|POINT OF VIEW by Sherwin Pomerantz
EDITORS NOTE: This letter to the editor was reprinted in its entirety courtesy THE DAILY OKLAHOMAN and can be found in the April 23, 2003 issue.
“QUESTIONS still unanswered after state overseas trade audit” (news story, March 23) was critical of the operation of Oklahoma’s overseas offices and questioned the value these offices bring to the state. The impression left by the article is that the offices are neither a good investment on the part of the state nor do they serve any real value as far as encouraging export development for Oklahoma’s manufacturers. I believe that both premises are inaccurate.
On the issue of encouraging export development, we have been working in the eastern Mediterranean region on behalf of the Oklahoma Department of Commerce for the last three years.
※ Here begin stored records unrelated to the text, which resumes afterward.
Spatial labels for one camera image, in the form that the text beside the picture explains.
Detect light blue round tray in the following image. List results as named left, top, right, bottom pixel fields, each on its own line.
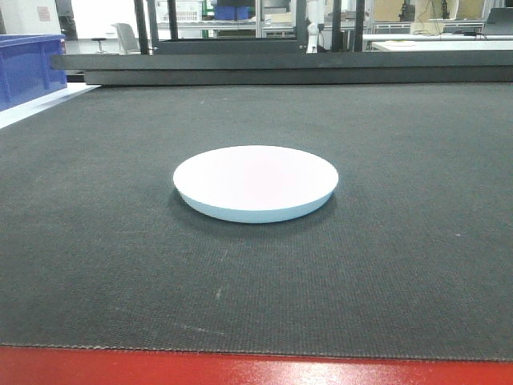
left=172, top=145, right=339, bottom=224

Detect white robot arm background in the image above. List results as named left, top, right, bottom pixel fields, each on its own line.
left=305, top=0, right=325, bottom=54

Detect dark grey table mat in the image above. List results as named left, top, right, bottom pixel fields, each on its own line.
left=1, top=83, right=512, bottom=361

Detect grey office chair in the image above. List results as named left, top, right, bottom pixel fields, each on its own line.
left=111, top=23, right=141, bottom=55

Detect white background table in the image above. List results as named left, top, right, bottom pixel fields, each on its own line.
left=363, top=34, right=512, bottom=52

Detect black round stool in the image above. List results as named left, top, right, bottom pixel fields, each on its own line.
left=91, top=37, right=108, bottom=55

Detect stacked dark grey boards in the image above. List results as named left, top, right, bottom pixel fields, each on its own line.
left=50, top=50, right=512, bottom=87

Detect blue plastic crate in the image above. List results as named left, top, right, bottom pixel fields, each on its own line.
left=1, top=34, right=67, bottom=111

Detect black metal frame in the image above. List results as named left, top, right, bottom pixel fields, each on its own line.
left=135, top=1, right=366, bottom=55

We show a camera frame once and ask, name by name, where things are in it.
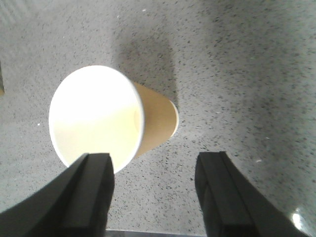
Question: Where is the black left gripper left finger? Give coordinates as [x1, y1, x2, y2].
[0, 154, 115, 237]

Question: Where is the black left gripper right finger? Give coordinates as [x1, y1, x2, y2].
[195, 152, 306, 237]

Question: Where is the brown paper cup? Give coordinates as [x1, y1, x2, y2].
[48, 65, 179, 173]

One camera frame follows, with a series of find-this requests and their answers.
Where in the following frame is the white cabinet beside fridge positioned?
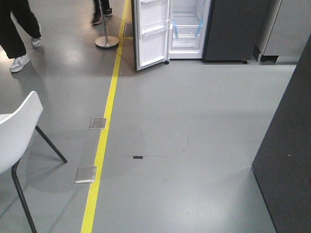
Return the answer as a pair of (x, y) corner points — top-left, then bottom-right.
(253, 0), (311, 64)

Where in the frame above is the steel floor box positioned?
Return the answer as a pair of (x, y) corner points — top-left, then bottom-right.
(74, 166), (97, 184)
(88, 118), (107, 130)

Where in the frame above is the middle clear door bin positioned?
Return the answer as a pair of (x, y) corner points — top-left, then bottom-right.
(140, 19), (171, 36)

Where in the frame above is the steel stanchion post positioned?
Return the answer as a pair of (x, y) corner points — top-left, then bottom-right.
(95, 0), (119, 49)

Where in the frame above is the grey kitchen island cabinet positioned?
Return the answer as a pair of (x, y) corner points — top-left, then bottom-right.
(252, 41), (311, 233)

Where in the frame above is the clear crisper drawer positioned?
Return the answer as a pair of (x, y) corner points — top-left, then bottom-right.
(172, 24), (202, 49)

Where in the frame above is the dark grey fridge body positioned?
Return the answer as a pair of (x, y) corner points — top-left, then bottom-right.
(169, 0), (269, 64)

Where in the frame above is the white plastic chair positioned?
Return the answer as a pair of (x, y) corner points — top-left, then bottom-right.
(0, 91), (68, 233)

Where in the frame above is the far steel floor box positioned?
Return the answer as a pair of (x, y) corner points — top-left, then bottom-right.
(88, 118), (107, 130)

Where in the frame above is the open white fridge door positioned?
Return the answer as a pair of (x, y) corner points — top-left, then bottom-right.
(131, 0), (171, 71)

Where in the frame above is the near steel floor box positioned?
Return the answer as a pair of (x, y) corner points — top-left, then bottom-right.
(74, 166), (97, 184)

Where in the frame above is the person in black trousers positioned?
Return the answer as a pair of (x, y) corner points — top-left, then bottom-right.
(0, 0), (42, 73)
During that period we have been in contact with dozens of Oklahoma-based companies, mostly small- to medium- sized manufacturers, many of whom cannot afford to explore export markets on their own. As a result of our working with those companies we have been able to chalk up a number of successes which include:
An Oklahoma City-based manufacturer of skin therapy products for use by diabetics that has seen the development of new export sales to Saudi Arabia, Qatar and Jordan.
A Shawnee-based producer of earth-boring tools and cutting heads that has exported product to an UAE client.
An Edmond-based manufacturer of traffic signals and related equipment that has exported material to the Jebel Ali industrial zone in the UAE.
A Stillwater-based consulting group in the agronomy sector that has realized export sales to this region.
A Yale-based producer of goat milk herbicides and pesticides that has achieved market access in the region.
A Tulsa-based producer of natural bacteria and enzyme products for waste control and environmental problems now is exporting products to Israel.
World markets are competitive and Oklahoma manufacturers compete head-to-head with other United States companies whose states also have overseas offices, as well as with many foreign countries that maintain similar programs abroad. If Oklahoma is not represented in these markets, the losers will be these local companies that simply have no other means to be represented.
As far as the investment is concerned, Oklahoma spends pitifully little on its export development program as compared to some of its competitors, yet does realize tremendous value.
Our case here in Israel is the state’s dream as, at least until now, all of our fees have been paid by the Oklahoma Israel Exchange, a group of private business people in the state who care enough about this activity to also “put their money where their mouth is.” While even their investment is relatively small (about $15,000 annually), there can be no doubt that this public-private partnership brings significant value to Oklahoma exporters well beyond the minimal investment involved.
During difficult economic times the last thing a business would want to do is eliminate its marketing department, as that department is the source of growth. For Oklahoma, the marketing department is, in fact, the state’s overseas offices. Closing them or cutting back on their budgets is the clear manifestation of the old adage, “penny-wise and pound- foolish.”
Prudent financial management would dictate that, if anything, the budgets for these offices should be increased as their continued operation is critical to the state’s economic growth.
Pomerantz, a 19-year resident of Israel, is director of the Israel office of the Oklahoma Department of Commerce, headquartered in Jerusalem.